Tuesday, May 27th, 1913
"If Beavers and Lanford permitted Febuary, ‘a trusted man,' to go out and circulate lies about corruption in the police department in an effort to trap someone, they have debauched their officers, and the sooner they are put out the better it will be for the men who work under them."
Mayor James G. Woodward made the above reply to Chief James L. Beavers in a statement to The Constitution late Monday afternoon. They mayor declared that Febuary's part in the conspiracy has destroyed his usefulness with the department, and he is not fit to serve with honorable men.

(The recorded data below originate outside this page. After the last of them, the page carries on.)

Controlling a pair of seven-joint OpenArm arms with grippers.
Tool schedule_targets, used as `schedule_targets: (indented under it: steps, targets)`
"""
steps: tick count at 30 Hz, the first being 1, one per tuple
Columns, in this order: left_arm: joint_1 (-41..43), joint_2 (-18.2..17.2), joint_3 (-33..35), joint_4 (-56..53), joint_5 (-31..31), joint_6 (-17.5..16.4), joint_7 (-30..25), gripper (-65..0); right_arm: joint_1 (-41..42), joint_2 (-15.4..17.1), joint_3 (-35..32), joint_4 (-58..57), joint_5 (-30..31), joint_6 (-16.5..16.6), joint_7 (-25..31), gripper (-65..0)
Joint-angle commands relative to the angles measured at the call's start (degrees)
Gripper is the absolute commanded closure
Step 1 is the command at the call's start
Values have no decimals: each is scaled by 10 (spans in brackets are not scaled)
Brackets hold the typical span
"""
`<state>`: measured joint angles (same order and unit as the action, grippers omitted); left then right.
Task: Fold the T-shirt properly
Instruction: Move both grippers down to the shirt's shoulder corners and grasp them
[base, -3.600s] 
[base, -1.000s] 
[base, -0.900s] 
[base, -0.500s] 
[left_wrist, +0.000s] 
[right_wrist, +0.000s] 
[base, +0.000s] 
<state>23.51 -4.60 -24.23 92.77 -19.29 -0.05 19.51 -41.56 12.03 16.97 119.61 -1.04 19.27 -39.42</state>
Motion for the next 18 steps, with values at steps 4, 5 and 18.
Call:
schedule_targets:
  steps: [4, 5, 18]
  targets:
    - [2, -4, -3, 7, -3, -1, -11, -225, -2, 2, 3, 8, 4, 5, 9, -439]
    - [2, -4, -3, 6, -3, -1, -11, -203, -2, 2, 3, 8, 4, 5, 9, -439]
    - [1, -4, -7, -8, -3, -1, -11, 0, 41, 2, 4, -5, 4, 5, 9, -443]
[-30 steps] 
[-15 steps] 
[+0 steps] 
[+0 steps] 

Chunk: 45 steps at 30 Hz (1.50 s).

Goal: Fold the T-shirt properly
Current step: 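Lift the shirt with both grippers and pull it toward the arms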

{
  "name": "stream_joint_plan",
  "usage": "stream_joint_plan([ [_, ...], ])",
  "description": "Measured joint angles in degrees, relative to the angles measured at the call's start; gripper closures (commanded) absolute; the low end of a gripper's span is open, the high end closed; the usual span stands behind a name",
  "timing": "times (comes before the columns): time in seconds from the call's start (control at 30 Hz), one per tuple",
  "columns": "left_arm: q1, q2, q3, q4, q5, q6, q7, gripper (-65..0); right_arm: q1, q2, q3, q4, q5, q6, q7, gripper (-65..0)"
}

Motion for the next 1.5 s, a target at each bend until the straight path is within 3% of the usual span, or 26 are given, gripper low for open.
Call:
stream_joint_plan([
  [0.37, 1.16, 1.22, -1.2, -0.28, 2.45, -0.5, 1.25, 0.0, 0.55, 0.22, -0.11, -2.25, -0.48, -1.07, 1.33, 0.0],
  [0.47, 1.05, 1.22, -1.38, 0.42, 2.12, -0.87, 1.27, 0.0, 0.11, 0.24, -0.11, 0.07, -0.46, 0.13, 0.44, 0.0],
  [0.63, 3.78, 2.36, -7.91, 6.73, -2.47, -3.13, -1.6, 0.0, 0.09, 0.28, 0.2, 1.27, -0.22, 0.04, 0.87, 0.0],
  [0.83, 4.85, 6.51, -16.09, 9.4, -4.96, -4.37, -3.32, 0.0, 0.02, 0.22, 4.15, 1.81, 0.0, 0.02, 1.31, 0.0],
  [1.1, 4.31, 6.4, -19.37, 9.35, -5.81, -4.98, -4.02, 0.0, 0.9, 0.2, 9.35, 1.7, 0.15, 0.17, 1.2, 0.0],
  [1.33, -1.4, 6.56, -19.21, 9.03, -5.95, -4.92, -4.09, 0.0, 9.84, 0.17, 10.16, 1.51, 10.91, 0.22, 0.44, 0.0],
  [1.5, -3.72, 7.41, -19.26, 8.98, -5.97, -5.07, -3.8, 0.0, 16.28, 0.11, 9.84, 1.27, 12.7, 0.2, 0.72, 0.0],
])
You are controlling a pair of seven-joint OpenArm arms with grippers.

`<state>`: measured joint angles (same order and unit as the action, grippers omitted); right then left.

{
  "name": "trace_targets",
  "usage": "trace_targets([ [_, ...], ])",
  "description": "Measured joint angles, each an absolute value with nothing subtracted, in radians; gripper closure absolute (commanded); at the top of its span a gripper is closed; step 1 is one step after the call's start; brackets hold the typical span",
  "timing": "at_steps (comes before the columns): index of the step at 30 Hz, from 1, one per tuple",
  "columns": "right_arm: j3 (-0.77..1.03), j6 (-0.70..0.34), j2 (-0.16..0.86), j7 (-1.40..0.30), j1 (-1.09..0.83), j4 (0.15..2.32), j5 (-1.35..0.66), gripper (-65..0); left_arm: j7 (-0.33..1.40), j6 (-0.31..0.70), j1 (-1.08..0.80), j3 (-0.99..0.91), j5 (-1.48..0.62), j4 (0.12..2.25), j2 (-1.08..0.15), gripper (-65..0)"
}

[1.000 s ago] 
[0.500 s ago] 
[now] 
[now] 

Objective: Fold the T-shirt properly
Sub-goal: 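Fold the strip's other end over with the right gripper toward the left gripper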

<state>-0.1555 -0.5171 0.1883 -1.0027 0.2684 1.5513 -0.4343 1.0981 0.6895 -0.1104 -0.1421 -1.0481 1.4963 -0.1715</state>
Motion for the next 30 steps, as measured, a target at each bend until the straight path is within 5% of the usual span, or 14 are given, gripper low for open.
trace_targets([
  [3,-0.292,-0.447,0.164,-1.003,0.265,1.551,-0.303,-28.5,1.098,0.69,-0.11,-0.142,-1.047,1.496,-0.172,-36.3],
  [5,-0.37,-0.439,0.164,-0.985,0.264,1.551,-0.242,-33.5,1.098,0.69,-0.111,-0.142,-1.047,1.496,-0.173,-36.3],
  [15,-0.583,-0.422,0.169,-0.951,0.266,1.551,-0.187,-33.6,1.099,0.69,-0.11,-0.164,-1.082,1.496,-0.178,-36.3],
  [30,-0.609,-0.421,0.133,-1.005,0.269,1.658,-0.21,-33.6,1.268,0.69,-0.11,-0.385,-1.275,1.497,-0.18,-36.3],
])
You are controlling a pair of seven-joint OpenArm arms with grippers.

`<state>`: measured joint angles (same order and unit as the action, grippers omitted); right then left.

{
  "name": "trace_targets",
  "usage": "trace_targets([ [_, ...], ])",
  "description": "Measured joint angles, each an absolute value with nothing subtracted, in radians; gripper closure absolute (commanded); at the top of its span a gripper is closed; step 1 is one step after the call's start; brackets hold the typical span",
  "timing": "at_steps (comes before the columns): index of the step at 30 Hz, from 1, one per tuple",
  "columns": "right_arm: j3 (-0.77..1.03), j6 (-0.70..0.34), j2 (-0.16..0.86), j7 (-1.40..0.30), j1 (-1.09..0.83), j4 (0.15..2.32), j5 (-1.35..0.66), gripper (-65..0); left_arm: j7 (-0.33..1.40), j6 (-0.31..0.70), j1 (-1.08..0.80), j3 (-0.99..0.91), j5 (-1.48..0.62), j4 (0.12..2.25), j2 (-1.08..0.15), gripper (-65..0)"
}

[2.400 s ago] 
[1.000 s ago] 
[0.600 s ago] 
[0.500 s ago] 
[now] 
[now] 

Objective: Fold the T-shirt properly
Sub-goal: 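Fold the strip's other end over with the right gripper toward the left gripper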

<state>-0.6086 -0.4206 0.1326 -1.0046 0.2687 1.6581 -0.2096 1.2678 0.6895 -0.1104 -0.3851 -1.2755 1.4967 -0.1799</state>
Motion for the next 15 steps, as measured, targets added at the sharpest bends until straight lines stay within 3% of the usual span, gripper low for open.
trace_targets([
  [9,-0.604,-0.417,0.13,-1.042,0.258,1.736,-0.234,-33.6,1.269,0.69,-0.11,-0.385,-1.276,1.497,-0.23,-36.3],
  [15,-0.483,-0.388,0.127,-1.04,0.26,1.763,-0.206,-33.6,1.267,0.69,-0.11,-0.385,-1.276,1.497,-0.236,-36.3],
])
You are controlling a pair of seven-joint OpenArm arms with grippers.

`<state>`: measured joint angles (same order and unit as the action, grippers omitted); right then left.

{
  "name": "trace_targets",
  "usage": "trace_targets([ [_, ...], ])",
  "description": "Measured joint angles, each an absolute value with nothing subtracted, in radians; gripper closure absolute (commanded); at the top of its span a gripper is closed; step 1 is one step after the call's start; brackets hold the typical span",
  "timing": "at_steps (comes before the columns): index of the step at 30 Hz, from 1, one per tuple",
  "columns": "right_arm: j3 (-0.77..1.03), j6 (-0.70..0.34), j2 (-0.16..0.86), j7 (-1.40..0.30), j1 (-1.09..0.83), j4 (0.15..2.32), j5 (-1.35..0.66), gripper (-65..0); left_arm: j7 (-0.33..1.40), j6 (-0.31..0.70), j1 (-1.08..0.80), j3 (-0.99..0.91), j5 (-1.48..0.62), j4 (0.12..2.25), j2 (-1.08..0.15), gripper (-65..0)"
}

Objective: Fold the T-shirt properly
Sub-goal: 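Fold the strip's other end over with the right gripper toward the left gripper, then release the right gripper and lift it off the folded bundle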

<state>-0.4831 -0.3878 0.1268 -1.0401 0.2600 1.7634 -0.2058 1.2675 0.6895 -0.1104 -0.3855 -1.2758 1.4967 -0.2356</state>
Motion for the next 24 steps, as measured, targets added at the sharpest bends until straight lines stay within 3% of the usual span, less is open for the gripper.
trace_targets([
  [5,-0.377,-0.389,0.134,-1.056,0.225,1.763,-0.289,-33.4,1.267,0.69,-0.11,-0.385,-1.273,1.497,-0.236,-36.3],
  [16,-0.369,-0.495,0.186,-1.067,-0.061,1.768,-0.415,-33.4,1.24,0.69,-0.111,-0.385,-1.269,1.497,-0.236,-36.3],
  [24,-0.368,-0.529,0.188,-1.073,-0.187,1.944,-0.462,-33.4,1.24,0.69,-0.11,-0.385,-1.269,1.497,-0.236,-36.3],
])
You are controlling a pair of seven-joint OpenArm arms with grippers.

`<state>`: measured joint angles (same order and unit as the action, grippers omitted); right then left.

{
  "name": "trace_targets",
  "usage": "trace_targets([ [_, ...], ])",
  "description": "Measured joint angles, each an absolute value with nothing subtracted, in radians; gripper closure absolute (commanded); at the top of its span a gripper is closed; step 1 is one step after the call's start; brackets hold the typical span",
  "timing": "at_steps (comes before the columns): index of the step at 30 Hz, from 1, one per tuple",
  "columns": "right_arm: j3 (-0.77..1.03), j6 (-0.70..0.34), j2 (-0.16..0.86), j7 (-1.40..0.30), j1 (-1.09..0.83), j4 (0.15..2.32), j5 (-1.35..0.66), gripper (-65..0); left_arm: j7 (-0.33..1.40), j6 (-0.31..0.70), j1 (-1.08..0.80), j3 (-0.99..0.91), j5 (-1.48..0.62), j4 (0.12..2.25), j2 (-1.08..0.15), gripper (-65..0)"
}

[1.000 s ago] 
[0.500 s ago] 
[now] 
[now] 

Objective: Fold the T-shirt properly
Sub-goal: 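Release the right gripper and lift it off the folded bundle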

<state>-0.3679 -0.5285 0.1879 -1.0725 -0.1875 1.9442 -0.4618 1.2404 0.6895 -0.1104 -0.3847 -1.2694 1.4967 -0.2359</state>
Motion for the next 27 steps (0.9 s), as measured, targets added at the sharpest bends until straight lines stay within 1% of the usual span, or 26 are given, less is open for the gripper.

"In my opinion, and I believe every decent citizen of Atlanta will agree with me, Febuary is not fit to serve in the department in any capacity." Mayor Woodward continued. "How can Beavers or Lanford, or the members of the police commission, place faith in him. He has dragged the department through filth of his own making. He has cast reflection, by his act, on the blue uniform."
Beavers' Charge Refuted.
Mayor Woodward scathingly denounced Chief Beavers' allegations that he (Woodward) urged the reopening of the Manhattan avenue district. He admits telling Beavers that the district would be opened as a result of public demand for the interest of society, because of the scattered conditions.
He declared that he has never placed a straw in the way of Chief Beavers' vice crusade, and explained that whenever he called the chief to his office it was for the purpose of referring complaints to him—complaints of bad conditions in respectable neighborhoods.
Mayor Woodward said that on one occasion he referred to the chief a letter written by a respectable woman—the mother of little children—who complained that there was an immoral house near her home, and she wanted the police to protect her and her babies.
"This woman told me that she had written Chief Beavers about the house some ten days before she wrote me, and nothing was ever done," Mayor Woodward said. "All that I have ever heard of the complaint is that the house is quieted down."
Mayor Woodward says that the only time he has called Beavers to task was when he received complaints of women being insulted in the central portions of the city.
Protect Respectable Women.
"I told him of the conditions as reported to me, and urged him to clean up the central portions of the city so that respectable women might be safe."
As to the Eva Clark affair, Mayor Woodward said that the women came to him and explained that herself and her mother wanted to move into a house near the Grady hospital—95 Armstrong street—and that he informed her that she had the right to live wherever she pleased, just so long as she conducted a moral house and lived within the law. He says that he laid the whole matter before Beavers just as the Clark women laid it before him.